Last but not least, the eHub will leverage smart technology such as automation, Artificial Intelligence and knowledge transfer, which will aid in the overall digital transformation of the industry.
But how does Cainiao intend to develop its relationships with freight forwarders and 3PLs, and what is the ideal commercial partner?
“Going back to two of Alibaba and Cainiao’s core values, which talked about placing the customers first and how trust is key to making everything simple, these values can be applied to the way we approach relationship management as we expand our network globally,” says Zhao.
“As a digital logistics platform, we adopt a collaborative approach to deliver value to partners.
“We empower the partners onboard our platform with an innovative and open data platform which improves efficiency along the entire value chain.
“For our commercial partners — ie, business to business — we are looking to strengthen our warehouse and trucking network to support businesses’ import and export needs.
“To achieve maximum efficiency, these overseas warehouses [are] located near to ports to facilitate transportation and are able to provide services for pre-stocking, storage and serve as a container freight station.
“Partners supporting the trucking network will also have to be well-equipped with resources such as lorries and container trucks to handle transportation of goods between warehouses and to ports.”
Cainiao last year launched a container booking service for seafreight, which did have an airfreight dimension. What has been the success so far for the airfreight aspect?

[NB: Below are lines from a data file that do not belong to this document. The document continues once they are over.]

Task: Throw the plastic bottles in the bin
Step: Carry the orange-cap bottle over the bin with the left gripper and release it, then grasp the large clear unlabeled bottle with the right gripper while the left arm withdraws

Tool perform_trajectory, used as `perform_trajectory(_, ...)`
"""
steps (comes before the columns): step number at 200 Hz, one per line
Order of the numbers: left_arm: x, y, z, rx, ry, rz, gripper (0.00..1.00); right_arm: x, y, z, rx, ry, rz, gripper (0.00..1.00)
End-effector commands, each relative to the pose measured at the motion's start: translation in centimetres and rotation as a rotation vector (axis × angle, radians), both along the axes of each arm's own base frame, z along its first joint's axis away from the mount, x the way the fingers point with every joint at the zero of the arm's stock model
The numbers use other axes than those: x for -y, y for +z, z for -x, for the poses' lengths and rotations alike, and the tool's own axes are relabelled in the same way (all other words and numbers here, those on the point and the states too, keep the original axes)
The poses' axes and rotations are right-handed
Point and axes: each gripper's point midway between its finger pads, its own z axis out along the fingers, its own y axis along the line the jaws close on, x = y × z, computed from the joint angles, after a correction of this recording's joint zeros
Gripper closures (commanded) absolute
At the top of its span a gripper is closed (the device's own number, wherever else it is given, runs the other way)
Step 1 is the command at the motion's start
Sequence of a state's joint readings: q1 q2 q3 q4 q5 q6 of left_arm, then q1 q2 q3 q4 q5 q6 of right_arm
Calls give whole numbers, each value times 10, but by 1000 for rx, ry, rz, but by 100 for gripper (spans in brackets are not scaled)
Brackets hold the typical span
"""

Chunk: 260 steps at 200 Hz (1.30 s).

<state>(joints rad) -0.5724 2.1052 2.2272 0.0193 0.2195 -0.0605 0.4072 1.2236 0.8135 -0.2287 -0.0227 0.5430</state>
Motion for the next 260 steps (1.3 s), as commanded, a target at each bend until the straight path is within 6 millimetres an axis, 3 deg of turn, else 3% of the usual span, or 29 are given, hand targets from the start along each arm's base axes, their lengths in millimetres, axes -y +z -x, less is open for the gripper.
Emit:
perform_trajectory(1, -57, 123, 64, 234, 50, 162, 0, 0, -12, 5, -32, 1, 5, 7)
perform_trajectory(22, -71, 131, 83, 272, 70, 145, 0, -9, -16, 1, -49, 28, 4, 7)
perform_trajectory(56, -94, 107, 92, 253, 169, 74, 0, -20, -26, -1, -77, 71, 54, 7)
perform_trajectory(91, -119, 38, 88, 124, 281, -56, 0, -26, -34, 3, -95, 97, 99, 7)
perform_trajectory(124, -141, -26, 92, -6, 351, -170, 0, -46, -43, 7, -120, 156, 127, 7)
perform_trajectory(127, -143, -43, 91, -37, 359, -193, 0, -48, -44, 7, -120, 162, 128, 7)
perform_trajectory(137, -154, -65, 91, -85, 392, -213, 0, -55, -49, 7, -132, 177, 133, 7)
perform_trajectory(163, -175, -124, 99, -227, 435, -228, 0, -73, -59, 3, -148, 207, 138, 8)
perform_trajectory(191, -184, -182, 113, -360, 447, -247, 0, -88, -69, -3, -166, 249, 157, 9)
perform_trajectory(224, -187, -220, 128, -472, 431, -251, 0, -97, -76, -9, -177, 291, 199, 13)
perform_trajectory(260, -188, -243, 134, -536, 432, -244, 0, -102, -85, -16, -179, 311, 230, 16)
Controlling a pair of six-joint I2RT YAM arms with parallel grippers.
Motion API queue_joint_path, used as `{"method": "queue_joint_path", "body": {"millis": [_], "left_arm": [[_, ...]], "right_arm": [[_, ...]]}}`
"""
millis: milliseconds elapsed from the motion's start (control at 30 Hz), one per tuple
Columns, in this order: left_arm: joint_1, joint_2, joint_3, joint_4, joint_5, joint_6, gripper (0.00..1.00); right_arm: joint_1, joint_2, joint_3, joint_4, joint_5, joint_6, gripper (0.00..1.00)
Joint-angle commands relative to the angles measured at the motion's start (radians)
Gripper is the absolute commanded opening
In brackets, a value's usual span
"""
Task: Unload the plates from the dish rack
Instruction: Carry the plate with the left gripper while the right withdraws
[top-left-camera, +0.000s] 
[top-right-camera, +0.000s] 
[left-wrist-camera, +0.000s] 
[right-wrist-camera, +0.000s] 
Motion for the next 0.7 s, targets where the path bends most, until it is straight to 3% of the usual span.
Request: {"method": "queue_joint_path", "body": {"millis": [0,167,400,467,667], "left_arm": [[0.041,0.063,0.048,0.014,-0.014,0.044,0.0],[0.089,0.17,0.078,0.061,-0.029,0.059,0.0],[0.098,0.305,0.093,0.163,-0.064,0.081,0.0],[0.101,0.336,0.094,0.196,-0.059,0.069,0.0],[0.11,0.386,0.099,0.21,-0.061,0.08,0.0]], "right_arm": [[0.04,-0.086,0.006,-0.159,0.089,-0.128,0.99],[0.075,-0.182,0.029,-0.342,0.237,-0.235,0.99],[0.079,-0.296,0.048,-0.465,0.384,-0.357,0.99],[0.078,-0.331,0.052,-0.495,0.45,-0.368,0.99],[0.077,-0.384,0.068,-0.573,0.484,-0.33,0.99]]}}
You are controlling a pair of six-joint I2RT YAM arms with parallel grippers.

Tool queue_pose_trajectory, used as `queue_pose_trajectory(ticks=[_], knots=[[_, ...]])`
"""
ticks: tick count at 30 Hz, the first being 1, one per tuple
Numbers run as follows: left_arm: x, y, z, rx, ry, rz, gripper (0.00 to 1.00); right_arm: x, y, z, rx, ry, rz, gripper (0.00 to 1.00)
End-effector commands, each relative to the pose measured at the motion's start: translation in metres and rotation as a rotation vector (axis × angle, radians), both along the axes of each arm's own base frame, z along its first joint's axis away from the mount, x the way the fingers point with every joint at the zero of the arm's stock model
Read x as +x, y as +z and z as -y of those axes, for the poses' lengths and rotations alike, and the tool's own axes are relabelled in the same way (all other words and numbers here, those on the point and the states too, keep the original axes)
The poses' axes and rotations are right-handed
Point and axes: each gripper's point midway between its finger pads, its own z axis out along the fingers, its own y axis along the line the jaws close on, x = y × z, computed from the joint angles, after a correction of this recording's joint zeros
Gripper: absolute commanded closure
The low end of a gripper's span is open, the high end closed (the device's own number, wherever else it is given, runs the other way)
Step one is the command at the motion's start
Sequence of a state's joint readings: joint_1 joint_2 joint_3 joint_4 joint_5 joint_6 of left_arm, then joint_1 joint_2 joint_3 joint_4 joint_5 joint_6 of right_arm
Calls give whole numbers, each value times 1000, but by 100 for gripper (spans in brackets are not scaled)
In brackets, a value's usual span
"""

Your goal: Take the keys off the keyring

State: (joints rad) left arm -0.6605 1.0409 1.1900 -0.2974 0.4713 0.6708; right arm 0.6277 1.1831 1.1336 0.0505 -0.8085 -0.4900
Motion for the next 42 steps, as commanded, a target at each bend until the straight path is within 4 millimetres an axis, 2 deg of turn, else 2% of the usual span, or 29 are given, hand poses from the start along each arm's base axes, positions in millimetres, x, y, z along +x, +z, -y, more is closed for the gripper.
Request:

“So far, the demand lies mainly in seafreight container shipping given the current global container shortage.
“The launch of the container booking service is to alleviate the shortage crisis to benefit our customers who might otherwise be impacted by the surge in shipping rates.”
Taking a lead
But are there any particular [air cargo] logistical achievements that Cainiao is most proud of from the 11.11 online shopping festival in 2020?
“In the lead up to 2020’s 11.11 online shopping festival, we chartered more than 700 flights to deliver 90% of the parcels outside China which culminated in a 60% reduction in delivery time for more than half of the orders.
“Here, smart order consolidation, where we combine multiple parcels from various merchants into one package for shipment, also helped to bring about greater delivery efficiency on the whole.
“In fact, customers in key European cities such as Madrid, Paris, Berlin and Warsaw were able to receive their parcels in as fast as three days.”
Zhao continues: “As the event grows into a global phenomenon, we are also witnessing increasing participation from overseas merchants who are selling to Chinese consumers.
“Last year, we operated chartered flights and cargo ships bound for China to meet the growing demand from Chinese consumers for these overseas goods. This resulted in a 10% increase in delivery efficiency for over 300m goods shipped into China from 84 countries and regions.”
It is clear that Cainiao intends to grow its logistics capability, not just in airfreight, to meet the rapid growth in e-commerce across the globe.